In recent years, a semiconductor device utilizing silicon carbide (SiC) has drawn considerable attention in the industry since such a device is excellent in electric power characteristics (high breakdown voltage and high current-carrying capacity), high-frequency characteristics, and resistance in an environment of use. However, the ion implantation and activation of SiC involve many difficulties in comparison with those of Si. In order to overcome such difficulties, several techniques in the impurity activation have been suggested. An example of such techniques is that an impurity is added when forming an SiC film, an ion implantation is carried out under a high temperature of about 500° C. to 1000° C., and thereafter, as disclosed in T. Kimoto, et al., Journal of Electronic Materials, Vol. 25, No. 5, (1996) pp. 879-884 etc., an impurity is activated by a heat treatment at a high temperature of 1400° C. to 1600° C.

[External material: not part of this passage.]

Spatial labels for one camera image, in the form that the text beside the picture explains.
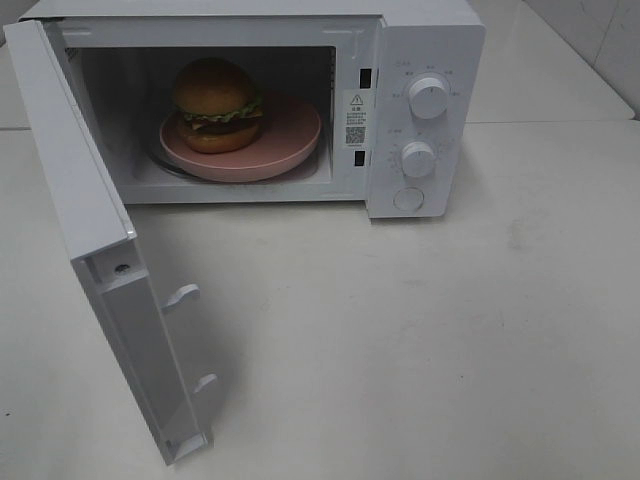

However, such methods of impurity activation by a heat treatment requires a step of heating Si and the like semiconductor material with the use of electrical furnace and the like. Consequently, a relatively long time is necessary for the activation, and therefore it is rendered difficult to increase the productivity. Such drawbacks become more conspicuous in the case of using SiC since a further higher temperature is required in the heat treatment. Moreover, in the case of SiC, regarding a p-type dopant, it is difficult to form a semiconductor layer in which the p-type dopant element is activated to a high degree.

In view of such drawbacks, for example, Japanese Unexamined Patent Publication No. 7-022311 discloses such a method of an impurity activation as described in the following. According to this, a laser annealing is conducted by irradiating with a laser light an amorphous Si film in which concentrations of carbon, nitrogen, and oxygen are made to be lower than certain values, in order to form a mixed region in which an amorphous region and a solid-phase ordered region are present together without fusing the amorphous Si film. Then, impurity ions are implanted into the amorphous Si film, and thereafter laser annealing is carried out by irradiating the Si film with a laser light having a wavelength of 248 nm to make an impurity region to be a semi-amorphous state. However, although it is disclosed in the Publication No. 7-022311 that a carrier mobility can be improved by the method when compared with an amorphous Si, a laser annealing for the semiconductors other than the amorphous Si is not mentioned.

A laser light conventionally used for a laser annealing for such a crystallization (activation) of a semiconductor has been a laser light having a wavelength shorter than a wavelength causing a band edge absorption, such as an excimer laser, as described specifically in Y. Morita, et al., Jpn. J. Appl. Phys., Vol. 2, No. 2, (1989) pp. L309-L311. In the case of using a laser light having such a wavelength, electrons in the atoms constituting a semiconductor are excited and ionized by the energy of the laser light, and part of the energy of the electrons is converted into a lattice vibration of the atoms, transiently heating the semiconductor to a high temperature and thus promoting the crystallization (activation) of the semiconductor.

However, in such a prior art impurity activation by a laser annealing as described above, a laser apparatus with a relatively large output power is required since efficiency in energy utilization is low, and therefore the manufacturing cost tends to be increased. Furthermore, according to such a method, it is not easy to carry out the activation of impurity with high reliability and to produce semiconductor devices with desirable characteristics. In particular, the production of semiconductor devices with desirable characteristics is difficult in the activation of p-type impurities in the case of SiC.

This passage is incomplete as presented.